What tools should be Search for broken links on used to unmask risky links?

Comment: Do a simple Google search to be sure or use a tool like SEMRush, Monitorank or Positeo.

  1. A link placed on a site whose Trust Flow job function email database is significantly lower than Majestic SEO’s Citation Flow

Comment: Sites with a large gap between CF and TF are often considered spammy by Google. Be careful, as this rule does not apply to all sites.

  1. A link placed on a blocked, malicious or virus-infected site
  2. A link placed on a network of sites with similar footprints

Comment: Check several criteria and avoid placing links on networks of sites that are too easily detectable: sites with the same IP, the same registrant, the same class C, the same Google Analytics or Adsense identifier, etc.

A link placed on a sleeping domain

 

  1. A link hidden from the Internet user but not from Google (via cloaking or CSS)
  2. A link placed on an over-optimized and unnatural link anchor (Ex: “cheap trip to Ibiza”)

Comment: In certain themes and in the face of competition, it is sometimes essential to place links on exact anchors. Make sure that this type the system cannot contact the domain of link does not represent too large a part of your link profile and place these over-optimized links on your best sources (popular sites with a good trust index with Google).

A link placed on a non-topic blog comment with an over-optimized anchor

Comment: Avoid spamming at all costs on blogs that do not moderate comments and where all comments are spammy (promotional comments, too short, unrelated to the article, etc.).

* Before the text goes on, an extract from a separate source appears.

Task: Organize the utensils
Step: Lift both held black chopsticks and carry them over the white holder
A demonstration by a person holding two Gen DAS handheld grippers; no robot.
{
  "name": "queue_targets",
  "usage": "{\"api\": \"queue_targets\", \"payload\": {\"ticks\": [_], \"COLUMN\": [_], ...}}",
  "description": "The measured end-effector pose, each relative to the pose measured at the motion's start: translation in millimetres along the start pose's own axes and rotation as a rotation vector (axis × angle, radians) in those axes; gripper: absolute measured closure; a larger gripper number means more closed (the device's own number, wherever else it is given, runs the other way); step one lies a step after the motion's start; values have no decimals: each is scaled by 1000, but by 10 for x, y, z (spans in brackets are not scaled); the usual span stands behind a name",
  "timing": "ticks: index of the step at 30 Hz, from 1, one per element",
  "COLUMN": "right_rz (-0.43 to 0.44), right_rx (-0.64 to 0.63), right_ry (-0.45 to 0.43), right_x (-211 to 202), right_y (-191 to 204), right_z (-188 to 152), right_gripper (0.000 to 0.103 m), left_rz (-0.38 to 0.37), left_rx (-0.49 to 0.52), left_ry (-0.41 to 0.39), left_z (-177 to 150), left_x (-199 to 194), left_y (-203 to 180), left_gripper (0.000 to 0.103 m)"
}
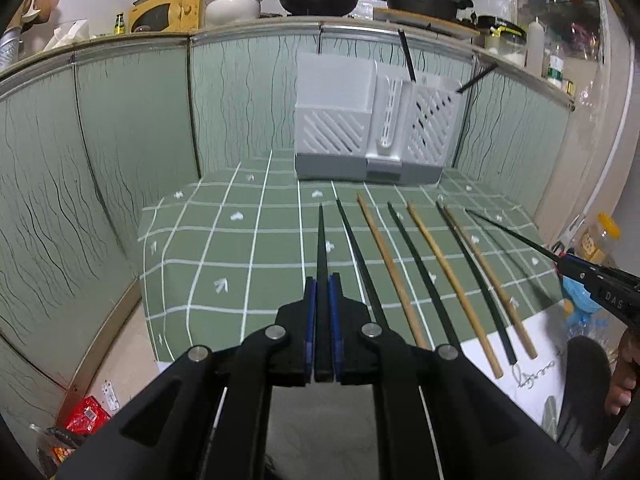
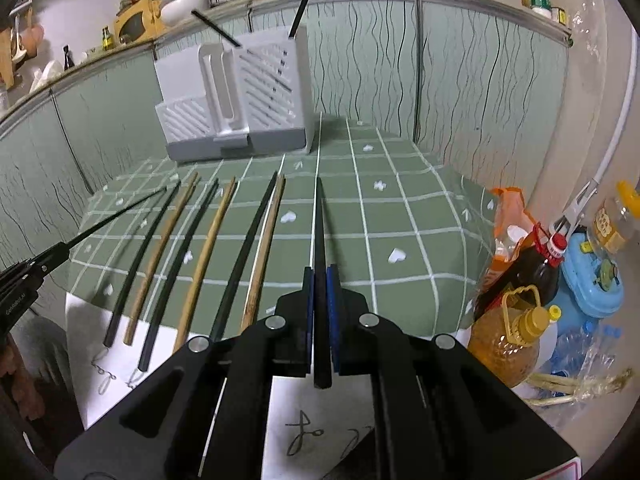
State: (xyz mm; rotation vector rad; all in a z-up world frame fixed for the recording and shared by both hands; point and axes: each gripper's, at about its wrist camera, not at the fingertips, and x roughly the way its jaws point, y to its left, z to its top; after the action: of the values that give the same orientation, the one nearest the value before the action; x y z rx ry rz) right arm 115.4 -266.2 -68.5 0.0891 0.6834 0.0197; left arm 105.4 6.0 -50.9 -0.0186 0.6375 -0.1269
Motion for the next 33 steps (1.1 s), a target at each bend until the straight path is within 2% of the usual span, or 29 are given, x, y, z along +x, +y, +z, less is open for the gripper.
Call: {"api": "queue_targets", "payload": {"ticks": [20, 33], "right_rz": [39, 77], "right_rx": [-10, -29], "right_ry": [-157, -194], "right_x": [-421, -563], "right_y": [-93, -90], "right_z": [578, 835], "right_gripper": [97, 97], "left_rz": [-73, -92], "left_rx": [0, 21], "left_ry": [-135, -167], "left_z": [657, 874], "left_x": [-352, -446], "left_y": [177, 194], "left_gripper": [95, 95]}}
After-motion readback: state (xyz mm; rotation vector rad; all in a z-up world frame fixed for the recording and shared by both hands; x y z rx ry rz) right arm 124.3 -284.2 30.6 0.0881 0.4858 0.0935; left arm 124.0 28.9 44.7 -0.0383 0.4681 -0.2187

The anchor of a link comment should. Always be on the brand or on the name. Of a profile attached to the brand.

 

 

 

Again, not all consultants have. The same methodology and use different tools. But they all like them to flush out toxic links. Pointing to a website.

For small to medium-sized sites

it is possible to use classic tools that are well known to the general public and which can be coupled with an Excel file to process the data: SEMrush, Majestic SEO, Ahref, SEObserver.

The Backlink Audit tool  offered by SEMrush text services allows you to import all the links in your Search Console account and obtain a list of toxic links pointing to your website. The closer the score is to 100, the more suspicious the offending link appears.

Then it’s up to you, the human, to check that this list is accurate and remove the links that seem good to you.